* [REQUIRED ACTION]
Each line of the data below that holds the word "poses" is to be reported in full.

* [RECORDS FOR THE TASK]
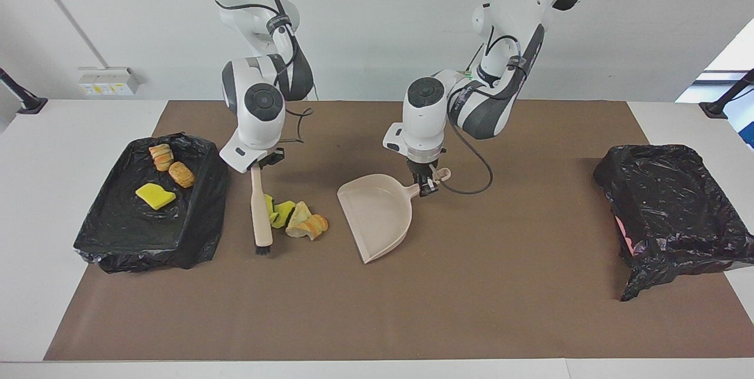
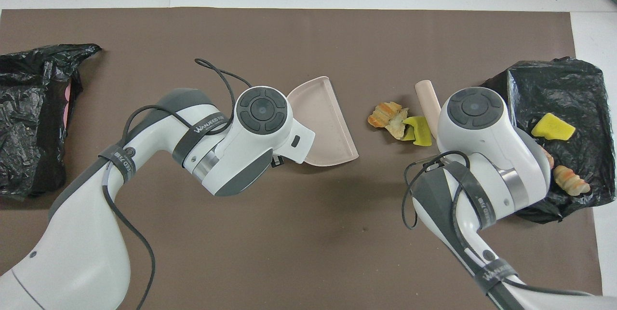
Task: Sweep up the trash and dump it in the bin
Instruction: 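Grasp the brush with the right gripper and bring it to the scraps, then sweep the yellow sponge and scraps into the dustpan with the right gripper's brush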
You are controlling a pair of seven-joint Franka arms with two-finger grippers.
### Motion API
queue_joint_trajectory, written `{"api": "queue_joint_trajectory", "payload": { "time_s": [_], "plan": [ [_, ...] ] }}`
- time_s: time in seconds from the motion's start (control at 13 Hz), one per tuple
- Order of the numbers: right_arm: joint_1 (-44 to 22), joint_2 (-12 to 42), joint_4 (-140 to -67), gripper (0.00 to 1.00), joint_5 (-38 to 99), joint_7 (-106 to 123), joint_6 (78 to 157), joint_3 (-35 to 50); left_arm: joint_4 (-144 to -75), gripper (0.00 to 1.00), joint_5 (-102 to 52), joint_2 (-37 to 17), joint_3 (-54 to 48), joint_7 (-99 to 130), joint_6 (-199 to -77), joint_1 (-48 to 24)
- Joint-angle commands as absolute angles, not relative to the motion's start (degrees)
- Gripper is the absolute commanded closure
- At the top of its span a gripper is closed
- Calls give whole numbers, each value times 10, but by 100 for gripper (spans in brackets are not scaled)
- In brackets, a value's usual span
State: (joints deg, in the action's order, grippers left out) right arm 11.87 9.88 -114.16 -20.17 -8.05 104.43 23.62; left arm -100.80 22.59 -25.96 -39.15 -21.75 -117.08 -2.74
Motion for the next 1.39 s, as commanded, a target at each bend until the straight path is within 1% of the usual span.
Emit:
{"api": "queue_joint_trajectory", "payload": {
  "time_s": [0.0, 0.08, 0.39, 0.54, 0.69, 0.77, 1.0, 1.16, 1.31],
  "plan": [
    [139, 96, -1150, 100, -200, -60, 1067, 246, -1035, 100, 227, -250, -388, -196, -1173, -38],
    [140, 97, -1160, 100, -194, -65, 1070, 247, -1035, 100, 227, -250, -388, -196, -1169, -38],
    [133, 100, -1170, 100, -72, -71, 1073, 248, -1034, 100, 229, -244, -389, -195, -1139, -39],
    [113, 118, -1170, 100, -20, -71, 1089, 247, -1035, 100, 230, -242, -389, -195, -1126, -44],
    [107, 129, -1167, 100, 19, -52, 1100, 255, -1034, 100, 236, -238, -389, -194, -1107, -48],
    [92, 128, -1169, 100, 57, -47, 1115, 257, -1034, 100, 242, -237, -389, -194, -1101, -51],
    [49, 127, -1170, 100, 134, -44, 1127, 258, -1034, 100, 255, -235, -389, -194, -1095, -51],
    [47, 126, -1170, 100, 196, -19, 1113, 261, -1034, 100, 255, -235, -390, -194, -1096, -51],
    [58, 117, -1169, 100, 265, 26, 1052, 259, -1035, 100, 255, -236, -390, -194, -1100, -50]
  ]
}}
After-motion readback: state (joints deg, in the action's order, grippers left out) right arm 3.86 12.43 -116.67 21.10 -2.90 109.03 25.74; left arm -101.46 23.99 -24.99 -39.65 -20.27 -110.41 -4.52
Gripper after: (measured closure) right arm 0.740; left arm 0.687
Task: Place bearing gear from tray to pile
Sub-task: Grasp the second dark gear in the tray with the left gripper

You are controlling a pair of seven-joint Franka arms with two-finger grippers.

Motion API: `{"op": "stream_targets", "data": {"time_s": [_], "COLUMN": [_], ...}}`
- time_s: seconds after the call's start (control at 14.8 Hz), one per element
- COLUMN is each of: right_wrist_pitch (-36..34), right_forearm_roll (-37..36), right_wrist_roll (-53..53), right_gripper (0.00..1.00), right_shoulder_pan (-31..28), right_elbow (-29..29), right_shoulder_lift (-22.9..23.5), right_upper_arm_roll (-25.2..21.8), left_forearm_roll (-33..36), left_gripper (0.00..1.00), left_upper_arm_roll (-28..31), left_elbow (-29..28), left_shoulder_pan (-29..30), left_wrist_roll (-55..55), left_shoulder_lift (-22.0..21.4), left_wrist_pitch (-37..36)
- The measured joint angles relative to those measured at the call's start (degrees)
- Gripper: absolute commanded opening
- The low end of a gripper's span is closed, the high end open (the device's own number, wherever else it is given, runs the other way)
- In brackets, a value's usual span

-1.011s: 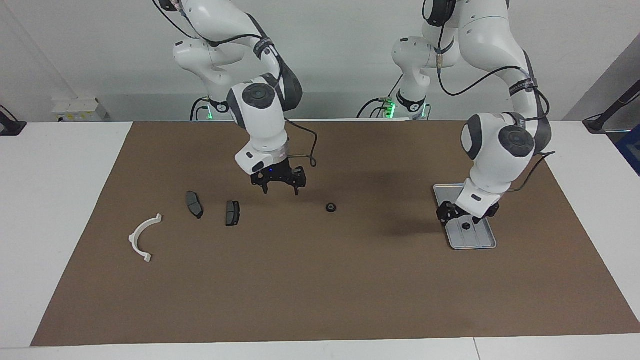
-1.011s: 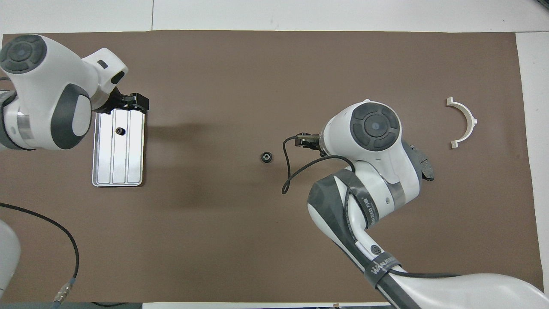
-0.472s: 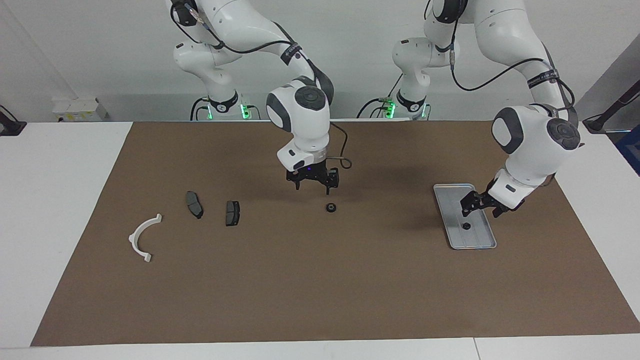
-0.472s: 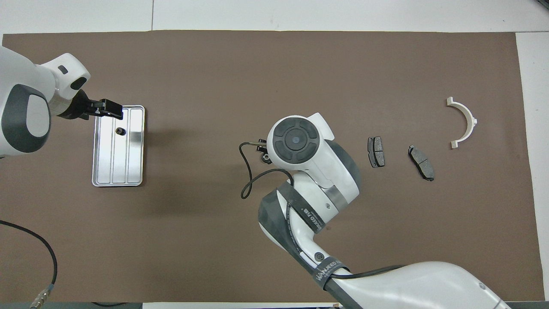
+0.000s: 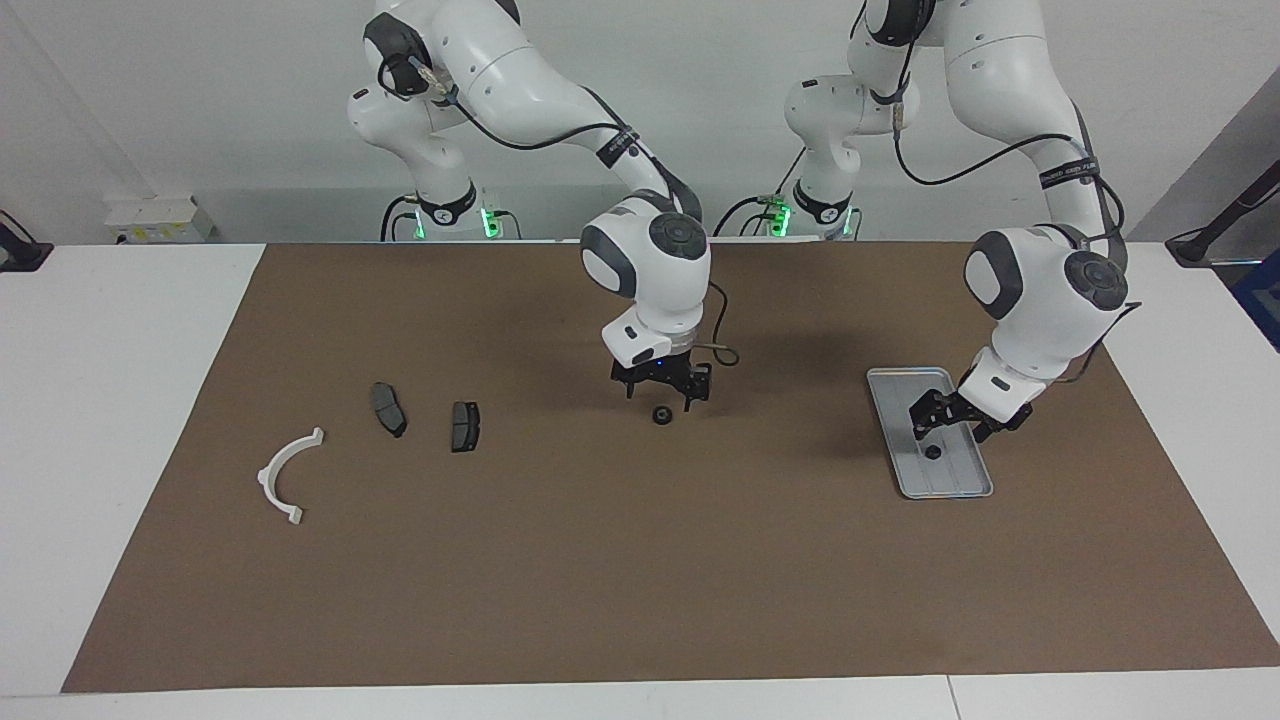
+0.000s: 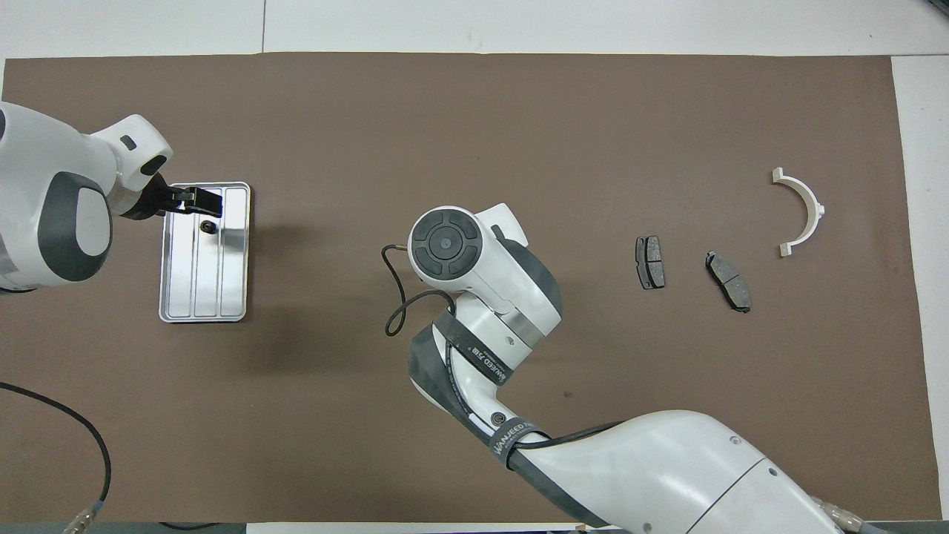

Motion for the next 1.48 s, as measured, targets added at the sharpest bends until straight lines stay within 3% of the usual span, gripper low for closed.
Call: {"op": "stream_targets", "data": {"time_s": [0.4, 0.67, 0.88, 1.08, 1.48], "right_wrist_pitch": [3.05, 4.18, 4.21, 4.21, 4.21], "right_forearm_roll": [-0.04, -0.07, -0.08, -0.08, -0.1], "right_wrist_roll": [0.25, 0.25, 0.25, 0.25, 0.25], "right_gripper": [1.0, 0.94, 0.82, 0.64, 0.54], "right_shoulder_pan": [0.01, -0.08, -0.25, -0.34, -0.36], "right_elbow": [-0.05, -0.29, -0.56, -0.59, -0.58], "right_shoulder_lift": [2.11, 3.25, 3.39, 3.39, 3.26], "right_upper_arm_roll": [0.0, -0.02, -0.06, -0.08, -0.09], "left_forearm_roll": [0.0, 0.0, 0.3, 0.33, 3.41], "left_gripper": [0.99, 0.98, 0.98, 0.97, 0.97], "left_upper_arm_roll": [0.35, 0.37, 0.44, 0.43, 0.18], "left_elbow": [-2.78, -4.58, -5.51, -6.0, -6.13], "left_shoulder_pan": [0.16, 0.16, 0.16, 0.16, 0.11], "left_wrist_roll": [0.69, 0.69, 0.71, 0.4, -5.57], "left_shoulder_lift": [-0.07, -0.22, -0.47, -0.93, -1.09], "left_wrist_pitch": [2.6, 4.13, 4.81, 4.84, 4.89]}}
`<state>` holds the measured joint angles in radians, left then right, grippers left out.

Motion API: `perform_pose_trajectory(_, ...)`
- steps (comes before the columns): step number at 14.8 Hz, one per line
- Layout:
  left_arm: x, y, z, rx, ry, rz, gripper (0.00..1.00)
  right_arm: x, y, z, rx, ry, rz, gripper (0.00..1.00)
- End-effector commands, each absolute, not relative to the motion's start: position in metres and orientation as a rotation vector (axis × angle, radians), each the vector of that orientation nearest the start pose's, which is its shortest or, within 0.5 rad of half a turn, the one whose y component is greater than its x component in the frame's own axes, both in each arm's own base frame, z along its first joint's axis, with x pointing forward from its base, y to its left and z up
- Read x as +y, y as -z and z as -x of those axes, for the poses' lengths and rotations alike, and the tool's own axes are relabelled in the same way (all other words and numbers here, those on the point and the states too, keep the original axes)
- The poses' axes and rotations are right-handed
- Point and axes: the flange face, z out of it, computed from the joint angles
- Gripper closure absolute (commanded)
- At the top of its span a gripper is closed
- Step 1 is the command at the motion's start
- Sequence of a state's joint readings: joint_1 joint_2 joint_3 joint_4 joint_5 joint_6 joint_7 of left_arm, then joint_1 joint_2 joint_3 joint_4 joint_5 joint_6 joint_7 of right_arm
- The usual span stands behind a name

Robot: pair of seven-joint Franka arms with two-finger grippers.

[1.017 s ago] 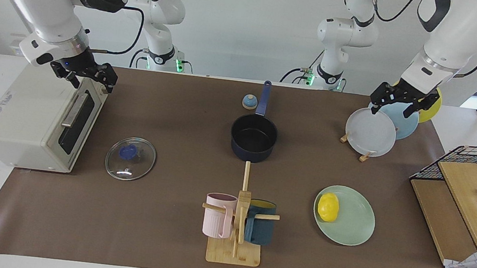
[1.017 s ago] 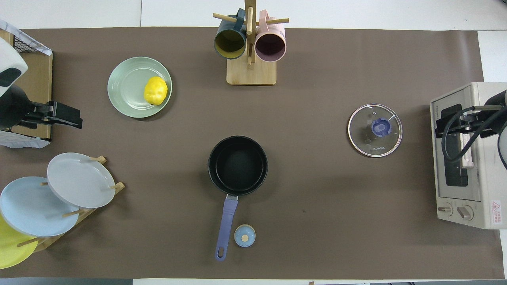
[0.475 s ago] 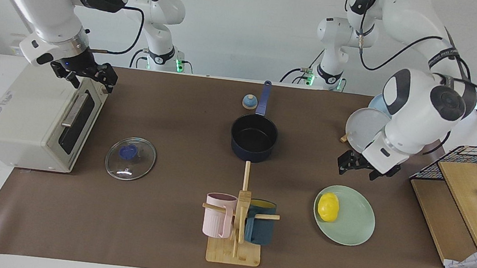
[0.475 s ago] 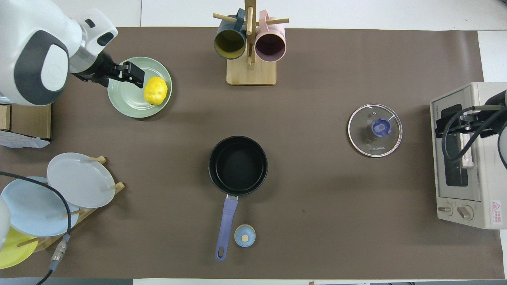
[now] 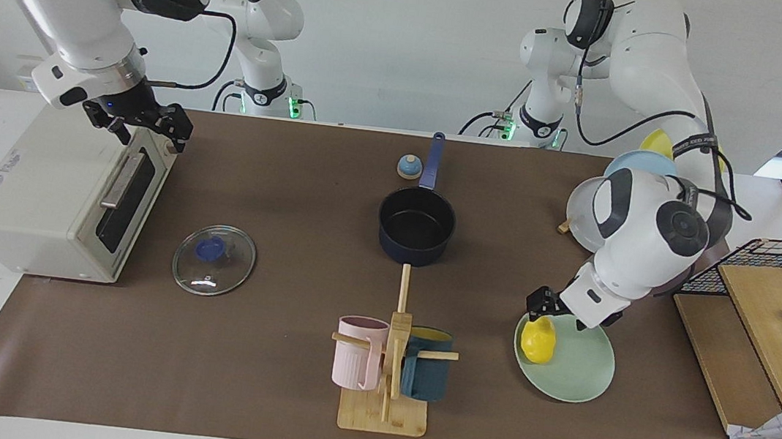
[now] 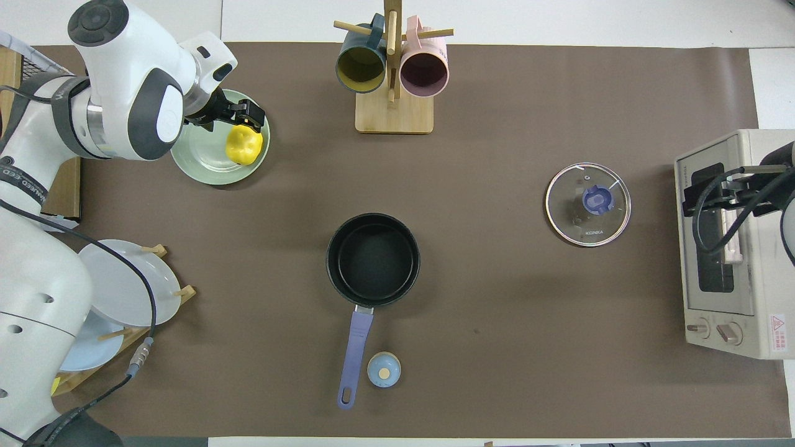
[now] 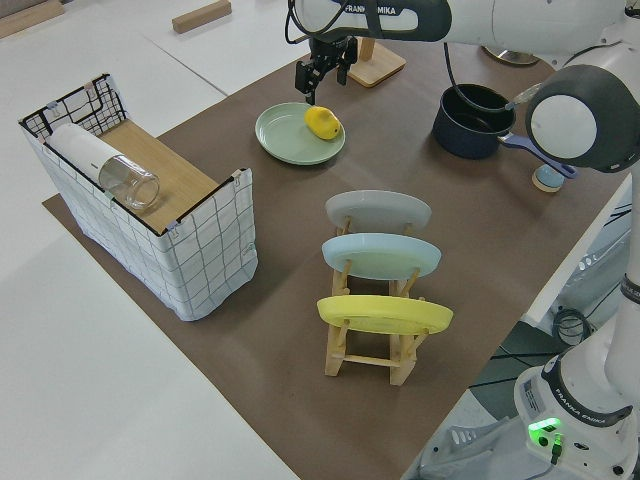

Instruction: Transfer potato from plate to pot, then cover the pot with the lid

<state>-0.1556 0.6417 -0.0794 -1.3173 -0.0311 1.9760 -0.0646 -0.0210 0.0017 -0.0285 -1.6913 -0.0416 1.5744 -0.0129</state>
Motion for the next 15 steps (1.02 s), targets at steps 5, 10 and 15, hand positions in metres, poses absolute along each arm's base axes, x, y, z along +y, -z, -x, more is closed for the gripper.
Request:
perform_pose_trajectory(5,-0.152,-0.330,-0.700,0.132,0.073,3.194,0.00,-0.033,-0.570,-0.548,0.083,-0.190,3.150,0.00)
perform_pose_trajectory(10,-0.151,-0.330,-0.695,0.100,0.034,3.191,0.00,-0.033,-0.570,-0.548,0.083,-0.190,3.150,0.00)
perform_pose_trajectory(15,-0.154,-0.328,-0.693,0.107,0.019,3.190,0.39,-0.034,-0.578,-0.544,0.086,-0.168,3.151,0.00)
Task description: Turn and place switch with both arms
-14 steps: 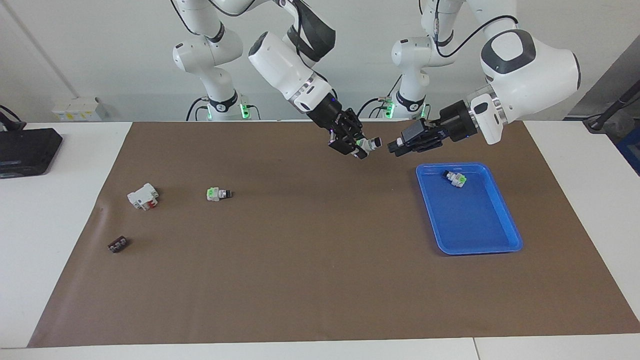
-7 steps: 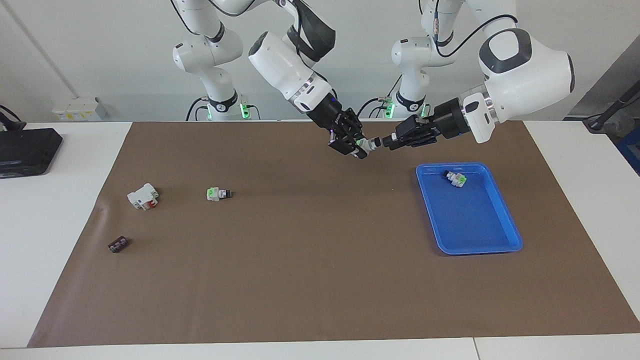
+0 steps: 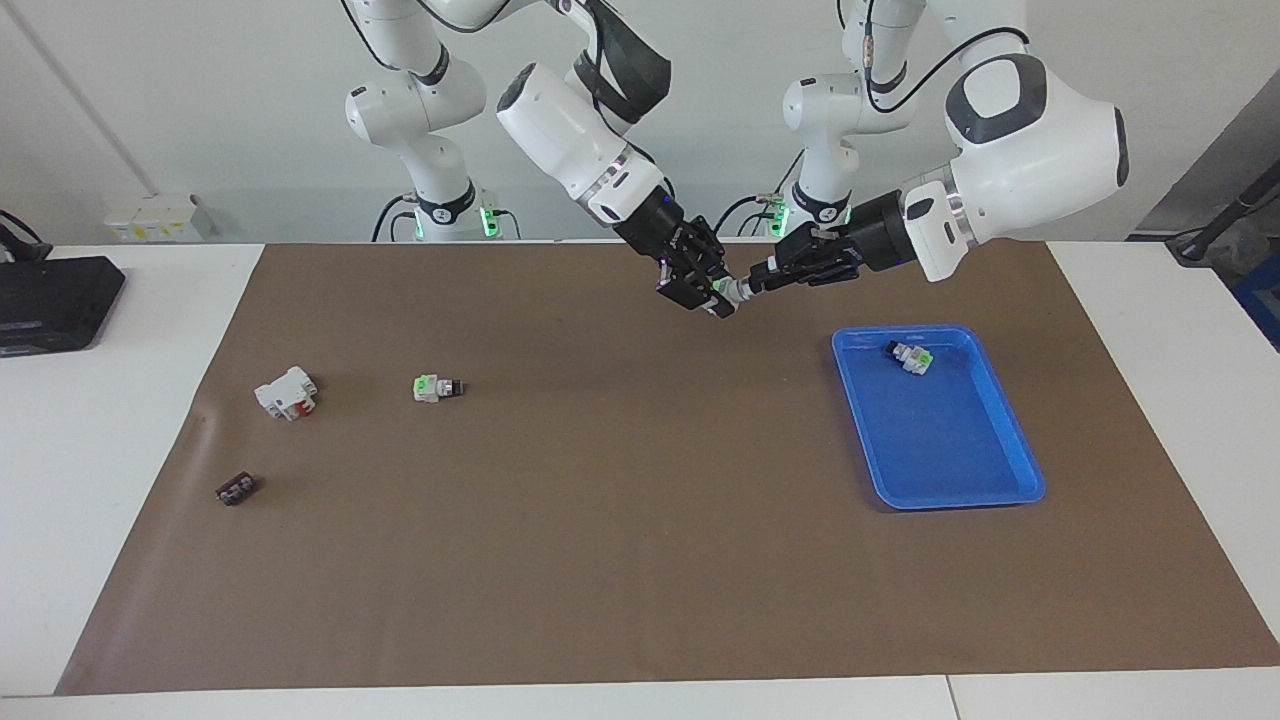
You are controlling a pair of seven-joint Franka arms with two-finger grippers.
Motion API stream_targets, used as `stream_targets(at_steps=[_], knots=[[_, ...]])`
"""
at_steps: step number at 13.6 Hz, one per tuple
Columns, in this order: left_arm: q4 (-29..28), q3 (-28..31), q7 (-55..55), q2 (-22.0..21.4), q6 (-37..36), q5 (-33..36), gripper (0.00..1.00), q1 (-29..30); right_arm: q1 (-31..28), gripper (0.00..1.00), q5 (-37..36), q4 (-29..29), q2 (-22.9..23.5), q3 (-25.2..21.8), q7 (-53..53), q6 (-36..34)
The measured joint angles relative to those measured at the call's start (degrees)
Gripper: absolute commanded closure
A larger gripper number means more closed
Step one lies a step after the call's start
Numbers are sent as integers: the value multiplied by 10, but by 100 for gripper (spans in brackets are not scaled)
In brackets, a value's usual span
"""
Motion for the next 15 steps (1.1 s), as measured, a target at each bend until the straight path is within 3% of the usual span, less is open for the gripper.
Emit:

* [EXERCISE SOLUTION]
- Read x as +y, y as -z and z as -x of those axes, for the poses' lengths and rotations alike, and the tool's own axes are relabelled in the same way (all other words and numbers here, those on the point and the states too, keep the original axes)
- The poses' axes and rotations are right-handed
Motion for the next 15 steps (1.02 s), targets at steps 5, 10 and 15, hand positions in metres, poses absolute along each arm's base axes, x, y, z along +y, -z, -x, more is closed for the gripper.

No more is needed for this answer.